PROBLEM TO SOLVE: Reproduce the material that follows, please, but only from its first line to the line containing "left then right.", inclusive.

AVAILABLE DATA START

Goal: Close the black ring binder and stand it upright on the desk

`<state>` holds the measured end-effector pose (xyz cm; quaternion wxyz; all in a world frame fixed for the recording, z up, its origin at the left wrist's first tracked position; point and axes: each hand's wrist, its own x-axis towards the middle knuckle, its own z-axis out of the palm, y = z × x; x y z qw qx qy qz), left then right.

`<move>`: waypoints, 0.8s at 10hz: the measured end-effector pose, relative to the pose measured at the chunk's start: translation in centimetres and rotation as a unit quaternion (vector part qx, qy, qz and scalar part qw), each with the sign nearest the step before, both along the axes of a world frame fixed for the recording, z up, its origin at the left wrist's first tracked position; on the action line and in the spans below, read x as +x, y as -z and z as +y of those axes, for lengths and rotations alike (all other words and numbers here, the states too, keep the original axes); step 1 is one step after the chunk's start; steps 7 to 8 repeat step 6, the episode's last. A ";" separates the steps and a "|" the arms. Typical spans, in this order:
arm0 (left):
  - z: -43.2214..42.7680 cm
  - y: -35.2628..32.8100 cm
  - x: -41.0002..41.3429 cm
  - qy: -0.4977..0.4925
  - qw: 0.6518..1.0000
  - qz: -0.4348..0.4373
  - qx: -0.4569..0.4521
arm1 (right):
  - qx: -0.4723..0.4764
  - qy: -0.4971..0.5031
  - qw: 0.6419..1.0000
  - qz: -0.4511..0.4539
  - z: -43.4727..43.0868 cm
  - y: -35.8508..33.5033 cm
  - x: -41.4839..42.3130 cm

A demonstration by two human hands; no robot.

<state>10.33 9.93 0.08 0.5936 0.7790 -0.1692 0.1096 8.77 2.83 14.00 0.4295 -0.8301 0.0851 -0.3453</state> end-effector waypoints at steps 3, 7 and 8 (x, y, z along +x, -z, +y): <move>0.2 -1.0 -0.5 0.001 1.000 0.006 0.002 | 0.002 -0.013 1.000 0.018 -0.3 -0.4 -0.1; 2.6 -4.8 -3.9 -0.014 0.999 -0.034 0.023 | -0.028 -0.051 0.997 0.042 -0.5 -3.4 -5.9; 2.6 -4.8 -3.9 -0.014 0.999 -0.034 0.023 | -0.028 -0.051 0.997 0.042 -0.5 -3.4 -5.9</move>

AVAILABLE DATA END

RESPONSE BELOW:
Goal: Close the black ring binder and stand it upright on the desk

`<state>` holds the measured end-effector pose (xyz cm; quaternion wxyz; all in a world frame fixed for the recording, z up, its origin at the left wrist's first tracked position; point and axes: each hand's wrist, its own x-axis towards the middle knuckle, its own z-axis out of the palm, y = z × x; x y z qw qx qy qz), left then right.

No part of the answer remains open.